Recently, there are several emerging technologies which aim to deliver the goal of 5G and beyond, and address the challenges above. Specifically, in this book, our focus is on the physical layer techniques, such as 5G NR non‐orthogonal multiple access (NOMA) and physical layer (PHY) mobile edge computing (MEC), high‐level communication architecture for pervasive Internet of Things (IoT) devices, as well as wireless federated learning system design. We have conducted preliminary researches to address the challenges mentioned above. Specifically, we discuss how to utilize NOMA on improving aggregated data rate and supporting more devices simultaneously, propose schemes for wearable IoT communications, discuss the usage of MEC on helping with power consumption and latency, and analyze how wireless design can facilitate distributed machine learning. Below we briefly introduce each enabling technique.

1.2 Enabling Technologies

1.2.1 5G New Radio

1.2.1.1 Non‐orthogonal Multiple Access (NOMA)

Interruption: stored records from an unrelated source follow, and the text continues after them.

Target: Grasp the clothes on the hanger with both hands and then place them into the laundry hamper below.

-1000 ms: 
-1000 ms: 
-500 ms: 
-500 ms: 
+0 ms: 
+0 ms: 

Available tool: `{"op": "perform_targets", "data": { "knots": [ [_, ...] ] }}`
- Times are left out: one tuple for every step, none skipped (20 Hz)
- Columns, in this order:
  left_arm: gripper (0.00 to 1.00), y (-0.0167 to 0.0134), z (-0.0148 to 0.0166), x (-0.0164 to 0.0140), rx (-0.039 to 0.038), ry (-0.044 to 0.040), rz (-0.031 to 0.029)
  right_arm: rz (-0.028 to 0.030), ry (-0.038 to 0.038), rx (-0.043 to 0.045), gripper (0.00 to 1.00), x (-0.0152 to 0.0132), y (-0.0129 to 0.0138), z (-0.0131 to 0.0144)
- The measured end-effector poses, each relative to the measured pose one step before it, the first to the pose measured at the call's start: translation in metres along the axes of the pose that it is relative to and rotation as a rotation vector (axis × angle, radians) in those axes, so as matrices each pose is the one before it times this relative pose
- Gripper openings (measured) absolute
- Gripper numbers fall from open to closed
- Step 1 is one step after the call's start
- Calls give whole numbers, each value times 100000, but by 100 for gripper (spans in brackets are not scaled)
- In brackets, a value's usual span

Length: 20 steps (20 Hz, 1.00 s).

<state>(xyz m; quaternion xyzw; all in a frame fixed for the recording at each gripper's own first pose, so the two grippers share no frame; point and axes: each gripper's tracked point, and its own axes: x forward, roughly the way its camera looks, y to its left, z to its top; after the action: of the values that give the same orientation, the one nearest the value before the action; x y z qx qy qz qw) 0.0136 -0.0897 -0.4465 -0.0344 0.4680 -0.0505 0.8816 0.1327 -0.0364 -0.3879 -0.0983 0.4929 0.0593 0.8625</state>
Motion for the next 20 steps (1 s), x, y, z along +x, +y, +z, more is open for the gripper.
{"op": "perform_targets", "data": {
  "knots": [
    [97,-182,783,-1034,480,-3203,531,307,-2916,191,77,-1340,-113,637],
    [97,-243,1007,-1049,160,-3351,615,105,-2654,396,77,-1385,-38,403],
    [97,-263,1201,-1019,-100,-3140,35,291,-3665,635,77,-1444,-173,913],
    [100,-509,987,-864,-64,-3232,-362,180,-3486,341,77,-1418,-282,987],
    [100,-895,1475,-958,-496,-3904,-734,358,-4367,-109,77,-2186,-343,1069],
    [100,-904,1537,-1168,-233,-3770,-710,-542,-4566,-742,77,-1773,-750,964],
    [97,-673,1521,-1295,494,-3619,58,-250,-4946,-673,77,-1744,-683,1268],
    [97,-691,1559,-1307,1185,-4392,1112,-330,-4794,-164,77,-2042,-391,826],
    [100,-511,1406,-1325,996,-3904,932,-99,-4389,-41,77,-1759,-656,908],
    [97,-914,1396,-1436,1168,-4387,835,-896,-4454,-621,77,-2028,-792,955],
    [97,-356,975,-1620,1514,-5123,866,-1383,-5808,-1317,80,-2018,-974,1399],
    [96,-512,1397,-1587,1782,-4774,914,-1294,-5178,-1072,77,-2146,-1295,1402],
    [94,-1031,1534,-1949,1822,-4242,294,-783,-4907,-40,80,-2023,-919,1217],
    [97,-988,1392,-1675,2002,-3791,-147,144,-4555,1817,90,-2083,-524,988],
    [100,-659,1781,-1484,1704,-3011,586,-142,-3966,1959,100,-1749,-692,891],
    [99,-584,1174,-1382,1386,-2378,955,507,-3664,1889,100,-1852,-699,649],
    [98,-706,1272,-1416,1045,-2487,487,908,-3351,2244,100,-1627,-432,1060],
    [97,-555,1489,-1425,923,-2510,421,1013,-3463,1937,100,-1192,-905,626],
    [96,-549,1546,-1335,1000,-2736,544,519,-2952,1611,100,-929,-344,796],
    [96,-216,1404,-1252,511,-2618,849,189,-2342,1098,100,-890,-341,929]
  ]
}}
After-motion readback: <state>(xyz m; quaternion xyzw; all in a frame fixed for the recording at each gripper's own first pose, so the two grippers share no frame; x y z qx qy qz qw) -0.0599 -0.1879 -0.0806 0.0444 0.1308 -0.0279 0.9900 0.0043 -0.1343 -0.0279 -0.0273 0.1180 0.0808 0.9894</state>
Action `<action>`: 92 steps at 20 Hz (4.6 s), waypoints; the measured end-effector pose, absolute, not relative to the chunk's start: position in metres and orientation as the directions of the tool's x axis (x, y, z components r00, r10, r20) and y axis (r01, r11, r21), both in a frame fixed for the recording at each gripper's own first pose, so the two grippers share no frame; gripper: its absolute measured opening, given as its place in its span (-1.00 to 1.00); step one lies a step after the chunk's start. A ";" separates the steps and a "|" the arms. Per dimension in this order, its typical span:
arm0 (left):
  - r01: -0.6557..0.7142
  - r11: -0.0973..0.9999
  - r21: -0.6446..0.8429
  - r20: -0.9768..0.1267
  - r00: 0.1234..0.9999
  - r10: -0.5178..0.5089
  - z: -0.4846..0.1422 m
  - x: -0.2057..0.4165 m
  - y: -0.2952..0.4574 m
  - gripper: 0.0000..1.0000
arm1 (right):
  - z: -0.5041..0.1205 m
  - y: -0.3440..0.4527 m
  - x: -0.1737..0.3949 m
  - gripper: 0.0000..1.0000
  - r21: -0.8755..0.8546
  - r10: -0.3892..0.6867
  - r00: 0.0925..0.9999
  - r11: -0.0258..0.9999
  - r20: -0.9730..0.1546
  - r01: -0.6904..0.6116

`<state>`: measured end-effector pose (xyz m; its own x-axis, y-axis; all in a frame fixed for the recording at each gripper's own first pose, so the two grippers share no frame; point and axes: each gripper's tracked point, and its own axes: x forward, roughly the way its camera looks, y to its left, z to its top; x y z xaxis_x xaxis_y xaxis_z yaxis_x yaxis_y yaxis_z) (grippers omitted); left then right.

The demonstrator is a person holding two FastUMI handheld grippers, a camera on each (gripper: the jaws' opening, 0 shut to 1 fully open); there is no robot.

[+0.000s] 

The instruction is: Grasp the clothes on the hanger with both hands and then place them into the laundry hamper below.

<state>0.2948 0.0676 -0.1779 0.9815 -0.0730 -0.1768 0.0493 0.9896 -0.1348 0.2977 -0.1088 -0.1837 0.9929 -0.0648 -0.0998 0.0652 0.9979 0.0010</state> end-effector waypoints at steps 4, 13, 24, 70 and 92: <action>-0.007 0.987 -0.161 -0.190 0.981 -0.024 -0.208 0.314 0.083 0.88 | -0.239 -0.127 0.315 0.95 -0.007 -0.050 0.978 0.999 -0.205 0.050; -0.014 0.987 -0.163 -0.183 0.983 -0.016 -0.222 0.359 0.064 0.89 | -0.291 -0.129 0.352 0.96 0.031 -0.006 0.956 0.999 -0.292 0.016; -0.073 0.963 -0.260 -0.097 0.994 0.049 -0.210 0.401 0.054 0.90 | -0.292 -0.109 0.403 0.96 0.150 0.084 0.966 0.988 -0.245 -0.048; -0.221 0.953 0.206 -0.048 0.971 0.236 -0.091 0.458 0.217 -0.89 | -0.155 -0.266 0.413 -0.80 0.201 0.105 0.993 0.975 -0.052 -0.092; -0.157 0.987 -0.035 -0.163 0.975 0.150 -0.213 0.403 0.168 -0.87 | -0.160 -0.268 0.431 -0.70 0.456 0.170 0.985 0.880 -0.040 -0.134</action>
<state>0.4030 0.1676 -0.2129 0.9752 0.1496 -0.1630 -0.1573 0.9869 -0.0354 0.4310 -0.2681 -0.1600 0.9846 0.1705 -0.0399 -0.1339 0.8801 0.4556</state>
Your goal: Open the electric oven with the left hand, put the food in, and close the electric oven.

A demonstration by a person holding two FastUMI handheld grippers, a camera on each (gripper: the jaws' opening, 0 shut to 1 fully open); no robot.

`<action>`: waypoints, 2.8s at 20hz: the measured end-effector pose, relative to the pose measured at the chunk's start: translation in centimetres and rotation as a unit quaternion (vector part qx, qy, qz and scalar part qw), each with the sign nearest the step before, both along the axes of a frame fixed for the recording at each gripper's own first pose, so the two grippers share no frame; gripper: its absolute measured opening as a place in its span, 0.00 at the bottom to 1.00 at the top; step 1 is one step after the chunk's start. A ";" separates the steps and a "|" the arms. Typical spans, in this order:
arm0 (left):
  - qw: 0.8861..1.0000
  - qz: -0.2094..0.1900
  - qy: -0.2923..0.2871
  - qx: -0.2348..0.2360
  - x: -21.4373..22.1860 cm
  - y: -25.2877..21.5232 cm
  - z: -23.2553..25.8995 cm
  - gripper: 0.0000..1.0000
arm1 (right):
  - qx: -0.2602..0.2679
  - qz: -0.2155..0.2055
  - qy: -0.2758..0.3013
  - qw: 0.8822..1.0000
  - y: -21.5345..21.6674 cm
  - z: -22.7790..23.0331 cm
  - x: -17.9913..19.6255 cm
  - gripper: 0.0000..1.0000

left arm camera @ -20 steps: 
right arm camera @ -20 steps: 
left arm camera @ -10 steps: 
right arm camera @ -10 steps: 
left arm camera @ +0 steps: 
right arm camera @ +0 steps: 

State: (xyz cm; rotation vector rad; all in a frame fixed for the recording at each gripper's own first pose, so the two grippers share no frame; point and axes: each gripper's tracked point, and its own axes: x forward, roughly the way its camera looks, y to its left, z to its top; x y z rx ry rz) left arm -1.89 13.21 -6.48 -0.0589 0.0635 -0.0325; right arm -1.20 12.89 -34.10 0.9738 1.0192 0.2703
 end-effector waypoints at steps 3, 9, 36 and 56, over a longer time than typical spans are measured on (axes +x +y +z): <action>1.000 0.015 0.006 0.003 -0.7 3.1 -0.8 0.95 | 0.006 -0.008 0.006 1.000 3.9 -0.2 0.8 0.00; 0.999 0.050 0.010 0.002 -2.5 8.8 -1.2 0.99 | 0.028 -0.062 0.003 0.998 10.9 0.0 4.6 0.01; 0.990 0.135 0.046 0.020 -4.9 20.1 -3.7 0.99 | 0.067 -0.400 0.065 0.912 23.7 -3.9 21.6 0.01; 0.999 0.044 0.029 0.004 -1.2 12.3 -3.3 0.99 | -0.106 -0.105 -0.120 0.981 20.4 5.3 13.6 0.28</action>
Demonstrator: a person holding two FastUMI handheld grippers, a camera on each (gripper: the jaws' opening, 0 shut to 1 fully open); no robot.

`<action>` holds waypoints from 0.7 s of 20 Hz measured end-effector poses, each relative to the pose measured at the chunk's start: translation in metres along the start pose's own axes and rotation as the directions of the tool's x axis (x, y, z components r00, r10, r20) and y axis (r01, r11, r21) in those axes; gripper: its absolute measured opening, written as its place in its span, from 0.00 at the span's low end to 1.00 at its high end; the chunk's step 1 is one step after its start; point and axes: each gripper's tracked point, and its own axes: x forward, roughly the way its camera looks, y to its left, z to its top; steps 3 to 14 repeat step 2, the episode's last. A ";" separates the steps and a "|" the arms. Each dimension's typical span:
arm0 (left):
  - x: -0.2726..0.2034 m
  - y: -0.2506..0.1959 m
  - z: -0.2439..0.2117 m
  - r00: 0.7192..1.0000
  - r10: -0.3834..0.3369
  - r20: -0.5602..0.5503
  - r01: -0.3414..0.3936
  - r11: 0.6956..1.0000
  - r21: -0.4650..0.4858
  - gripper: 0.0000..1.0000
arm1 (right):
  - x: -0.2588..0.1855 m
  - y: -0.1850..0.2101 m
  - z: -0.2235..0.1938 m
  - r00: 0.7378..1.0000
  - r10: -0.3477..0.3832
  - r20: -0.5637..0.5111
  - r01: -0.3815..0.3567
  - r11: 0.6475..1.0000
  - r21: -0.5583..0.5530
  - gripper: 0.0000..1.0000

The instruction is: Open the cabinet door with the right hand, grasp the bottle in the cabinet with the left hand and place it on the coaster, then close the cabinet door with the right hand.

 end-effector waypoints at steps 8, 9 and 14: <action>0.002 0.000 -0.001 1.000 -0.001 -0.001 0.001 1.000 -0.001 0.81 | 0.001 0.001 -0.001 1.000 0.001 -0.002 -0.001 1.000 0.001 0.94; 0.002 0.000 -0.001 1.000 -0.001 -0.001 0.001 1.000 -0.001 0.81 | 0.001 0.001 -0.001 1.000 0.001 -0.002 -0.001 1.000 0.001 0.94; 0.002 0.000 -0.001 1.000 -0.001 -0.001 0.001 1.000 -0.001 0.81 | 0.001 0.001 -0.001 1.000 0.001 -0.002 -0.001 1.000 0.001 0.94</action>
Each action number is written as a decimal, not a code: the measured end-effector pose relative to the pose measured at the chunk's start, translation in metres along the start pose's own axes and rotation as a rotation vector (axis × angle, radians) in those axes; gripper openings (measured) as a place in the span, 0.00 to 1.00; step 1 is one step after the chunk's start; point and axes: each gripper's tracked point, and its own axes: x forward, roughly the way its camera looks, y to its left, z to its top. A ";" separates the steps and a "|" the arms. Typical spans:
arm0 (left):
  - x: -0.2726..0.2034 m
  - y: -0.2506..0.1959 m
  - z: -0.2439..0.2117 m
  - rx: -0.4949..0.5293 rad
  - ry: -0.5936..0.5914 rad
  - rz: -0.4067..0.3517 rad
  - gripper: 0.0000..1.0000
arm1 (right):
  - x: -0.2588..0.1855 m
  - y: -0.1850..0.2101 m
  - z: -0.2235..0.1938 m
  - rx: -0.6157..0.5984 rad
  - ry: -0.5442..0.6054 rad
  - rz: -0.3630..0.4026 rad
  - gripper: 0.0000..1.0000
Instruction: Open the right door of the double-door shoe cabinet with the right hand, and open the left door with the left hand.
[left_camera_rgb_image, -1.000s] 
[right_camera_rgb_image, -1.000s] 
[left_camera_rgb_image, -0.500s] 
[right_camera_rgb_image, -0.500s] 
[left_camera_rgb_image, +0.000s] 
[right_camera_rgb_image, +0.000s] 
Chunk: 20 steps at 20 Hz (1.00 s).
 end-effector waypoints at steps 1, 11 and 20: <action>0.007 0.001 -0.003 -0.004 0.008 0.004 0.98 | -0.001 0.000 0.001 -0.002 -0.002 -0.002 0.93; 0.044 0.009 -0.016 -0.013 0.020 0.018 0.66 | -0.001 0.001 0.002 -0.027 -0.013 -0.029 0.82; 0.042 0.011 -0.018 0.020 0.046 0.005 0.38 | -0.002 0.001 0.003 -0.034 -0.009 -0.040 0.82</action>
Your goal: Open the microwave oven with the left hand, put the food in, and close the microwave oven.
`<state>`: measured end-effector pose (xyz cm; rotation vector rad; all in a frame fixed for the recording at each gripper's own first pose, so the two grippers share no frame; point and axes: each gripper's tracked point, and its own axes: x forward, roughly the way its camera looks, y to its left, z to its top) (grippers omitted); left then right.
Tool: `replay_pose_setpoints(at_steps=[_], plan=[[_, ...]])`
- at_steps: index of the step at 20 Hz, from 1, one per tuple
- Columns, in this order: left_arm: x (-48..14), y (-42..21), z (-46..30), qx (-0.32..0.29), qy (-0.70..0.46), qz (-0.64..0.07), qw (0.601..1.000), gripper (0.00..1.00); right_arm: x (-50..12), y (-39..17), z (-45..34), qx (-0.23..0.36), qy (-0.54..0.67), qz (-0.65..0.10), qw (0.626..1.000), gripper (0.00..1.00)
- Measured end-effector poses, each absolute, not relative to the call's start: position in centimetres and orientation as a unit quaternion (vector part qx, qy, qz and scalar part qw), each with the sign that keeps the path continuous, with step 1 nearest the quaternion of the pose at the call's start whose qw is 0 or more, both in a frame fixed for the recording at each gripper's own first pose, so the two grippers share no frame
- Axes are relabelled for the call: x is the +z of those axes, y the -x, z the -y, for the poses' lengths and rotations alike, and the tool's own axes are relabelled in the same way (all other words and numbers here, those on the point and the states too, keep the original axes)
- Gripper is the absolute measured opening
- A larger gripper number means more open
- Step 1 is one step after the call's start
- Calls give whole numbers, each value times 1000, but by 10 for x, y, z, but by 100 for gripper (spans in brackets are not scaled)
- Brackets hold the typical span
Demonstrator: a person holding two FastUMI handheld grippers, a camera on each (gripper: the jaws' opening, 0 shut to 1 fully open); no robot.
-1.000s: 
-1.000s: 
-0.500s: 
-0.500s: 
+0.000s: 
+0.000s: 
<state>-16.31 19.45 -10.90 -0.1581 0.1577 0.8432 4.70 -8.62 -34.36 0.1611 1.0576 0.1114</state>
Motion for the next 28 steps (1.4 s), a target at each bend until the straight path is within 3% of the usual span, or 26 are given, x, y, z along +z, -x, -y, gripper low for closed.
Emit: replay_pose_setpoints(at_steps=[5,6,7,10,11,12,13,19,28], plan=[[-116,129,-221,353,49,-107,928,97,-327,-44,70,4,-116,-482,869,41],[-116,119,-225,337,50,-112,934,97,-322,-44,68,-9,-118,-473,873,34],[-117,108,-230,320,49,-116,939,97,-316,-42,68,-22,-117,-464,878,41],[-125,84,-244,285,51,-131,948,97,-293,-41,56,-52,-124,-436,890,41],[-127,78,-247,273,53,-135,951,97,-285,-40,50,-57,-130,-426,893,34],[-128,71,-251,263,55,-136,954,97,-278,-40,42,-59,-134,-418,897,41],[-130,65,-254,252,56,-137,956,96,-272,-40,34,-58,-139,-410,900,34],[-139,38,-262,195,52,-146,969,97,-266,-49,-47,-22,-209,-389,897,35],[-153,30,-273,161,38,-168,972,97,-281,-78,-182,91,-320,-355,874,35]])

Initially proposed by NTT DOCOMO as an enhancement for LTE‐advanced (LTE‐A) in 2013, NOMA has been recognized as one of the most promising techniques for 5G due to its capability of supporting a higher spectral efficiency (SE) and native integration of massive connectivity. The basic principle of NOMA is that at the transmitter side, multiple signals are added up with different powers, forming a superimposed signal (SS). To ensure weak user's quality of service (QoS), at the receiver side, successive interference cancellation (SIC) is used to retrieve each user's signal sequentially from the SS. Specifically, a user can decode the strongest signal by treating other signals as interference. If the decoded signal is its own data, SIC stops. Otherwise, the receiver subtracts the decoded signal from the SS and continues to decode the next strongest signal. Notice that SS with SIC is not new; in information theory, this duo is a capacity‐achieving technique in the uplink communication. However, the difference is in NOMA, the weak user has a stronger power, which is not information‐theoretic optimal. Since its design philosophy may be combined with diverse transceivers, it has drawn tremendous attention in multiple‐antenna systems and in downlink and uplink multi‐cell networks. In contrast to classic orthogonal multiple access...